Victoria sólo ha tenido conflictos con algunos profesores debido a su ceguera. "Algunos en un principio se negaban a facilitarme el material en el formato que yo necesitaba para estudiar, pero mis compañeros siempre me han apoyado". Una vez finalizado el grado, esta gitana incansable que aprendió braille en 15 días. pretende trabajar y seguir estudiando Psicología. Entiende que gracias al valor que su cultura otorga a la familia y al ánimo de ésta será posible.

Decidió estudiar trabajo social en Granada para salir de Jerez.  Allí, Isabel Alegre, tuvo algún contratiempo a la hora de encontrar un piso de alquiler y opina que fue por el hecho de ser gitana.  A ella la definen como “muy inquieta”. La propia  joven reconoce que se sale un poco del patrón. “He estado de Erasmus en Bruselas, fui de viaje de fin de curso a Cuba… Estoy siempre de aquí para allá y quieras que no todo eso influye. De no ser así, quizá ya estaría casada hace tiempo, trabajaría y llevaría a mi familia adelante, tomaría café por las tardes y los sábados saldría a la discoteca donde van todas”, cuenta Isabel a sus 24 años.

Profesionalmente tuvo mucha suerte. Al concluir sus estudios comenzó a trabajar en un centro de menores de Madrid. Poco después empezó a trabajar para la Federación andaluza de Mujeres Gitanas Universitarias Fakali.
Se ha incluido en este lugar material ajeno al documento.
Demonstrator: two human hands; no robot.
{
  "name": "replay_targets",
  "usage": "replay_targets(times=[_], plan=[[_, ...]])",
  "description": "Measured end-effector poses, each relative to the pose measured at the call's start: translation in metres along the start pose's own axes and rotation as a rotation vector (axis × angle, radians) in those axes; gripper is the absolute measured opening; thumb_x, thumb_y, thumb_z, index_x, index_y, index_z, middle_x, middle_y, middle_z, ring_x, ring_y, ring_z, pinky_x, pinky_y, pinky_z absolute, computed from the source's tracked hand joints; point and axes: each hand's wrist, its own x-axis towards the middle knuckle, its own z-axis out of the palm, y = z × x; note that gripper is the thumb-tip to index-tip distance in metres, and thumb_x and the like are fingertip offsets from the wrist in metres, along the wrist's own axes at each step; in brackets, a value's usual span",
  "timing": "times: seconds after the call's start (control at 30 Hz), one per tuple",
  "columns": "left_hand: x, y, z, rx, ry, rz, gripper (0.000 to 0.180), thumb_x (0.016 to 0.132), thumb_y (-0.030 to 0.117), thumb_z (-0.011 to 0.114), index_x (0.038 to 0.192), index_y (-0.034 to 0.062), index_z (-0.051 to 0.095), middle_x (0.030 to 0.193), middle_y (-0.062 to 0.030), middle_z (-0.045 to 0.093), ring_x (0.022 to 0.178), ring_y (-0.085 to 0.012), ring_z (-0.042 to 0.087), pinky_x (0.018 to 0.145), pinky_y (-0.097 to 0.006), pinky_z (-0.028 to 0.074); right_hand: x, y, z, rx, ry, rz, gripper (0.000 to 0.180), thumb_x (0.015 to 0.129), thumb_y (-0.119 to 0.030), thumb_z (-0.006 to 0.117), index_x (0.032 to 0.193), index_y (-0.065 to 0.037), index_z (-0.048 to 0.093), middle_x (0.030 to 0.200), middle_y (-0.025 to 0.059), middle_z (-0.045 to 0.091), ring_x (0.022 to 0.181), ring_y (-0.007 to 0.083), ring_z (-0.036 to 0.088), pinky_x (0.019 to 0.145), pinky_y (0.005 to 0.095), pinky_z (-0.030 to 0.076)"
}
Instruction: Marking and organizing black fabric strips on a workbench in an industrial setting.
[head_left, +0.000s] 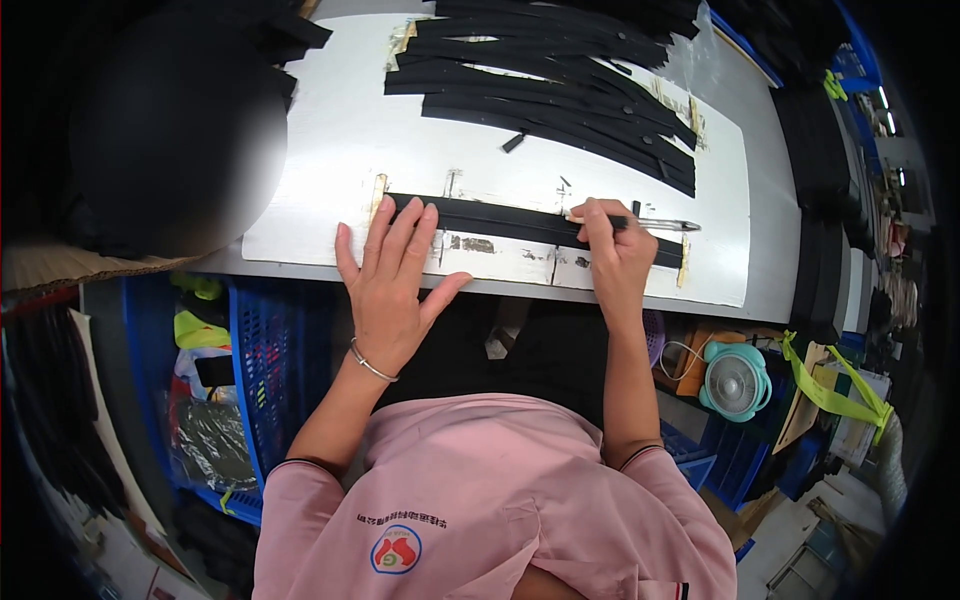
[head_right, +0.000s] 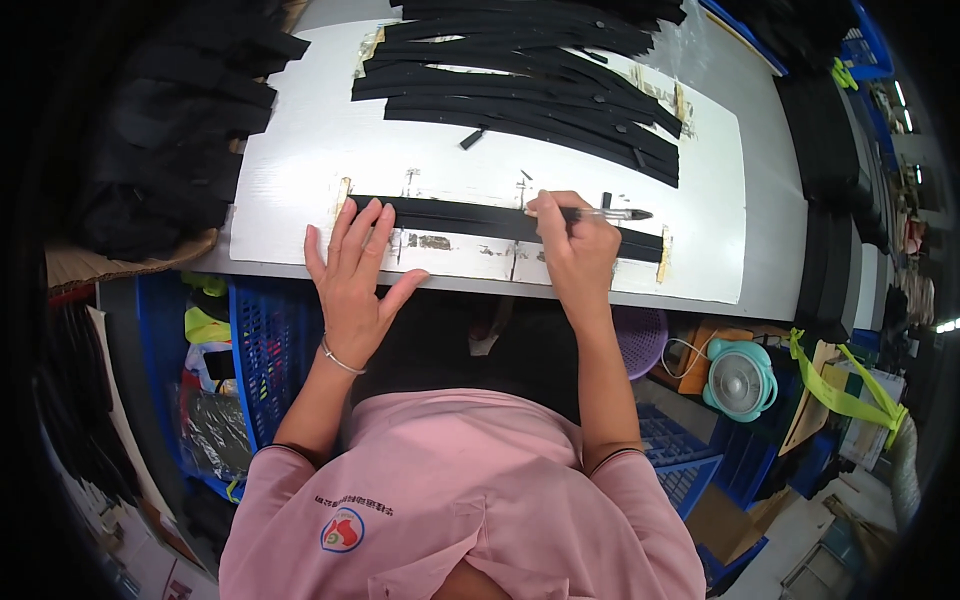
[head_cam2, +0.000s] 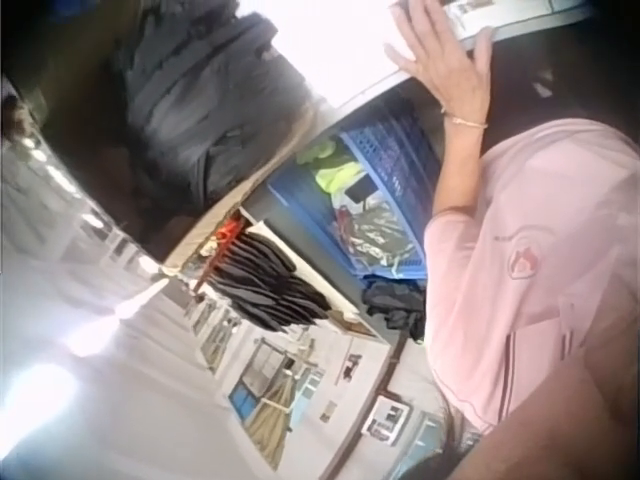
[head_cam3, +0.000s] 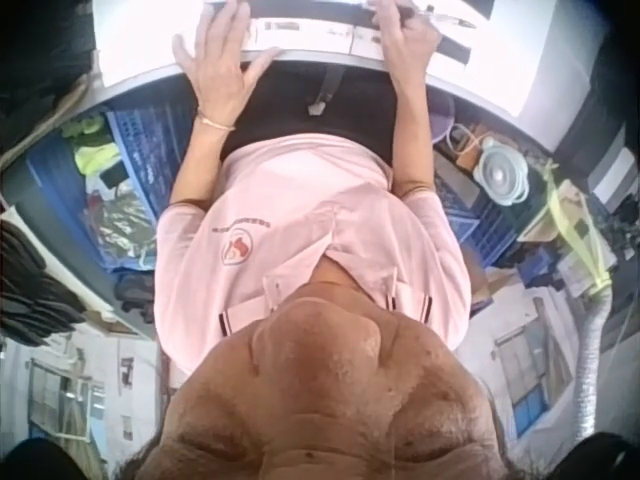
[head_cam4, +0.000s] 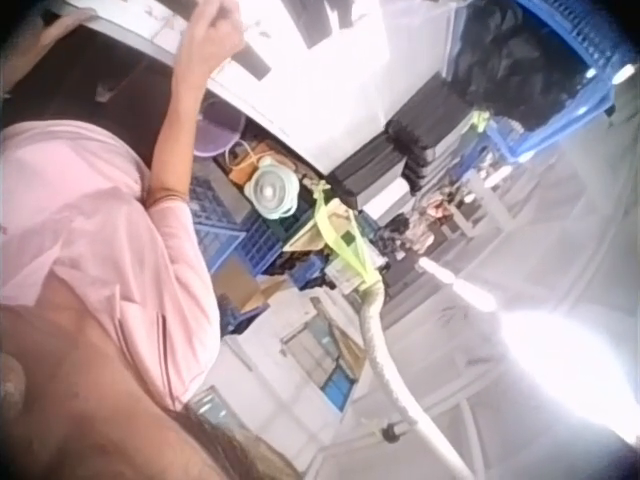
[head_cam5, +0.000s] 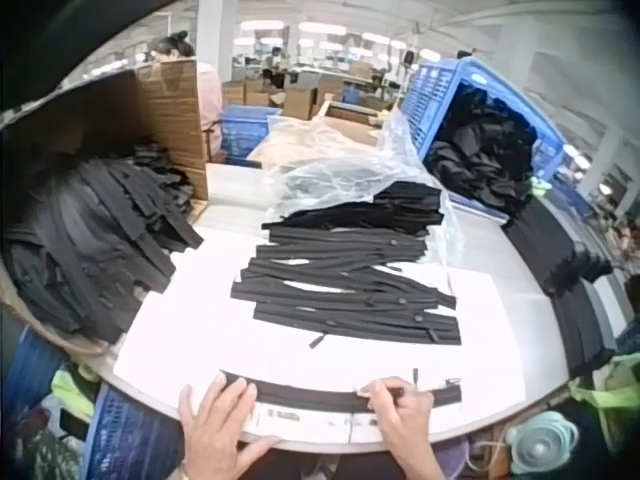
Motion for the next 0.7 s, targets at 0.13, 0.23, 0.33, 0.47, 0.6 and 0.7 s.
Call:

Tenía claro que desde allí podría ayudar a acabar con la desigualdad en su colectivo porque, según afirma, ésta se encuentra sujeta a la exclusión social dada por la falta de recursos, exactamente igual que sucede con los payos sin medios económicos. “La esperanza de vida de las mujeres gitanas es menor a las del resto porque les da miedo y vergüenza ir al médico al no saber expresarse y leer, por ejemplo, y eso es lo que hay que solventar”, explica indignada Isabel.

Alegre no comulga con todas las costumbres de su cultura pero, al igual que Victoria, se siente muy orgullosa del sentimiento de unidad familiar, la hermandad que une a toda la comunidad romaní. "Vaya donde vaya soy acogida por el resto de las gitanas aunque posean perfiles diferentes al mío", afirma y no duda al asegurar que los prejuicios existentes se desmontan en las distancias cortas. "Yo soy Isabel. No tengo que llevar moño, ni corales y el gitano no tiene que ser siempre el bufón”, concluye.